Caching can deliver wrong dark/light mode
SamuelmdLow opened this issue · 8 comments
I'm not yet sure how to fix it. Is it http headers? Maybe!
cause I think the site may be cached as light mode everytime and then change to darkmode when a darkmode user loads it
I definitely see the issue on different web browsers on my mobile. I tried on Google and Bing to be specific.

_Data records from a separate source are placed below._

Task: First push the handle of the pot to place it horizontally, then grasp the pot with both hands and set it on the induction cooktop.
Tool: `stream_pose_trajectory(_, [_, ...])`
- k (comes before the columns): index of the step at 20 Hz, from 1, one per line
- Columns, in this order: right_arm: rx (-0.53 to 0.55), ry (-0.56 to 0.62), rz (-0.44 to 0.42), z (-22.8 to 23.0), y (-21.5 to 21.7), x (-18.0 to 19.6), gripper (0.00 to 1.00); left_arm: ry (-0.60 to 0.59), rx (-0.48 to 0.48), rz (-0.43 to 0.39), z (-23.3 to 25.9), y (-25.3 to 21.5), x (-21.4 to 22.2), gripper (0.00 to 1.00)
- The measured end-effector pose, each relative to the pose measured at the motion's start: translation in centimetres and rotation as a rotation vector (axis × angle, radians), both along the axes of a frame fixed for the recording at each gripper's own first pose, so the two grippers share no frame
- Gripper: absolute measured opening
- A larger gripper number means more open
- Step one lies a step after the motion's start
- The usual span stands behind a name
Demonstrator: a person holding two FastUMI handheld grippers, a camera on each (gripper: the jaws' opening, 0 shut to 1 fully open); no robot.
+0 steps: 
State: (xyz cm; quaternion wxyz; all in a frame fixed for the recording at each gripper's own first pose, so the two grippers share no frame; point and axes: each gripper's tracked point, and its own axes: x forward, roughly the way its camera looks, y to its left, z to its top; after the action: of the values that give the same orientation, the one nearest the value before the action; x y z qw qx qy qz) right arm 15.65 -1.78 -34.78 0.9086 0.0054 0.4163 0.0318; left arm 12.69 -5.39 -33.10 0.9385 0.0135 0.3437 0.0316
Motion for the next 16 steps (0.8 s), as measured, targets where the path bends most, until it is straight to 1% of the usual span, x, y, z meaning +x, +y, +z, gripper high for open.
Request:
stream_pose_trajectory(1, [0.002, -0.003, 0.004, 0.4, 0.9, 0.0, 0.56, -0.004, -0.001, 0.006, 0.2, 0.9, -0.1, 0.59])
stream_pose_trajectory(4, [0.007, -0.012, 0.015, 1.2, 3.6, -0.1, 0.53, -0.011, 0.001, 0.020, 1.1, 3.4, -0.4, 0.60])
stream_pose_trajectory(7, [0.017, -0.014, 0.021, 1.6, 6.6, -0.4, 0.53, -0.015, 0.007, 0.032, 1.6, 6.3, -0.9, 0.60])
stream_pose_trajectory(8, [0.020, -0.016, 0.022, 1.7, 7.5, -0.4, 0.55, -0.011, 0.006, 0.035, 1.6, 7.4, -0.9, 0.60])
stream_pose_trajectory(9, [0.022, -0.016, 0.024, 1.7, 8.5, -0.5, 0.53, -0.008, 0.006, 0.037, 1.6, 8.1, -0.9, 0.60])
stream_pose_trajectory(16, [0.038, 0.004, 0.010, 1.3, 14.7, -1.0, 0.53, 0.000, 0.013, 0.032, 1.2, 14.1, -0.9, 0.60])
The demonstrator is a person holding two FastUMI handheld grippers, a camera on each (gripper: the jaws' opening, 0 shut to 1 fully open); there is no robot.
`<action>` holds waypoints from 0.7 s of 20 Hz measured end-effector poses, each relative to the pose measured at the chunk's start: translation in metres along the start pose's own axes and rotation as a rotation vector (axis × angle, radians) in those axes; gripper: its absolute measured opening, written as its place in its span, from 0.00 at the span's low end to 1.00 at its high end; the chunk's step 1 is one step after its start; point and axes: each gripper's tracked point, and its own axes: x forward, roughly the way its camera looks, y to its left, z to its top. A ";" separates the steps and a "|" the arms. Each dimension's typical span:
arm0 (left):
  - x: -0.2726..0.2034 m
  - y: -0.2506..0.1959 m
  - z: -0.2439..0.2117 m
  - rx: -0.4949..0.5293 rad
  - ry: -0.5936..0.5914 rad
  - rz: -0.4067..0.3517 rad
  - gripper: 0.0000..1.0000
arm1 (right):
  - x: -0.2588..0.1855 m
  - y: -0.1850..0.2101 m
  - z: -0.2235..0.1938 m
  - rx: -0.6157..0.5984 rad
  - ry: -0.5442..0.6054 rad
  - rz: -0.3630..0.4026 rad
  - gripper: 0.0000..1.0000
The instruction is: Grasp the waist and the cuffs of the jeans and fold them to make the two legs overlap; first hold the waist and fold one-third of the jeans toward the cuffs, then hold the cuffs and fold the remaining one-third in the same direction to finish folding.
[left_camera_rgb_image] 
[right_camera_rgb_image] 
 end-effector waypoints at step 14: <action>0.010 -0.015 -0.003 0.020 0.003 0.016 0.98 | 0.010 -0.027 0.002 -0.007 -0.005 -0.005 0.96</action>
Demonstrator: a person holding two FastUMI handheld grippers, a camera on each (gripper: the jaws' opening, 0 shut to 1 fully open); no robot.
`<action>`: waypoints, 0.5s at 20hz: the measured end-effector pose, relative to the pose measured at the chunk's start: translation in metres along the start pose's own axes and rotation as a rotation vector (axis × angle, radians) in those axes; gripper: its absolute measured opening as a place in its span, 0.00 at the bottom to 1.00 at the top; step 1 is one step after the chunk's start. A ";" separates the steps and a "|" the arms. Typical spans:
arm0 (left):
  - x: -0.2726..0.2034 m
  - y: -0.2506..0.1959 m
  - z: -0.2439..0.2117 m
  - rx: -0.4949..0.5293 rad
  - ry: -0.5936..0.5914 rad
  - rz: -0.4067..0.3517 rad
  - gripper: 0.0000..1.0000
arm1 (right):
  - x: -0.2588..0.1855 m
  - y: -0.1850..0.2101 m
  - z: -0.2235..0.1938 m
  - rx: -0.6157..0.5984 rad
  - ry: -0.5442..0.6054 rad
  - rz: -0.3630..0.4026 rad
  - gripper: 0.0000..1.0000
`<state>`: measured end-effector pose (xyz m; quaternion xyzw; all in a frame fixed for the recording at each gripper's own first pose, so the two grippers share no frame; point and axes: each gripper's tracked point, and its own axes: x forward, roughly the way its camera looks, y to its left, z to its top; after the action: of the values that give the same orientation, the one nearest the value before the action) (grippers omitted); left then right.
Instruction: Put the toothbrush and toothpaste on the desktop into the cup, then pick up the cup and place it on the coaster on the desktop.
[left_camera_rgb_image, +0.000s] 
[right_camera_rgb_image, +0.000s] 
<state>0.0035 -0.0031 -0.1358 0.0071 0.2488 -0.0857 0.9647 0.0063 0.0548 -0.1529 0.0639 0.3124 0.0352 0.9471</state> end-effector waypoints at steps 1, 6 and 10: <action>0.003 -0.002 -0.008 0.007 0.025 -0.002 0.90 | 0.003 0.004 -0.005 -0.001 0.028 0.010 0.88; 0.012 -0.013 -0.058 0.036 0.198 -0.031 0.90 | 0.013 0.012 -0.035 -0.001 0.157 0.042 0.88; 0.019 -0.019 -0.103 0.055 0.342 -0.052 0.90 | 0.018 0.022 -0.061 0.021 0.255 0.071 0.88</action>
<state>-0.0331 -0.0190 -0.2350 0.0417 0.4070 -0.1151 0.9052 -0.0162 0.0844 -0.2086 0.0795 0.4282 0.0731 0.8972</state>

Inline advertisements do not show correctly as mobile or desktop because caching just returns whatever format was cached. This means ads can show as way to wide for a mobile device
I think this might help coderedcorp/wagtail-cache#17
I think we have to add WAGTAIL_CACHE_IGNORE_COOKIES=False
into base.py
but I can't seem to run the site with DEBUG=False
to test the caching
I've moved the ad problem into this issue because I think the solution should be to change it so that the template does not differ from mobile to desktop - rather than to change how caching works between mobile and desktop
I've confirmed that the site does not "flash" to dark mode when WAGTAIL_CACHE_IGNORE_COOKIES
is set to False
.
Wagtail Cache is stripping cookies to stop 3rd-party tracking cookies from making pages un-cacheable. Django never sees the lightMode
cookie because we set it with JavaScript on the client and therefore Wagtail Cache can't distinguish it from a 3rd-party cookie.
While disabling cookie stripping does fix the dark mode issue, unfortunately it makes the cache pretty useless. A common alternative solution is to disable caching on pages that have personalization features like this, but unfortunately that approach would disable caching for the entire site, since dark mode is a setting on every page.
This is a tricky one! I'll let you know if I think of any fixes. That last issue you linked to looks promising.
Turns out you can just decide it client side before the page renders. Our script was just waiting till the whole page rendered before running. Changed that and also made it go back to using local storage since everything is client side now.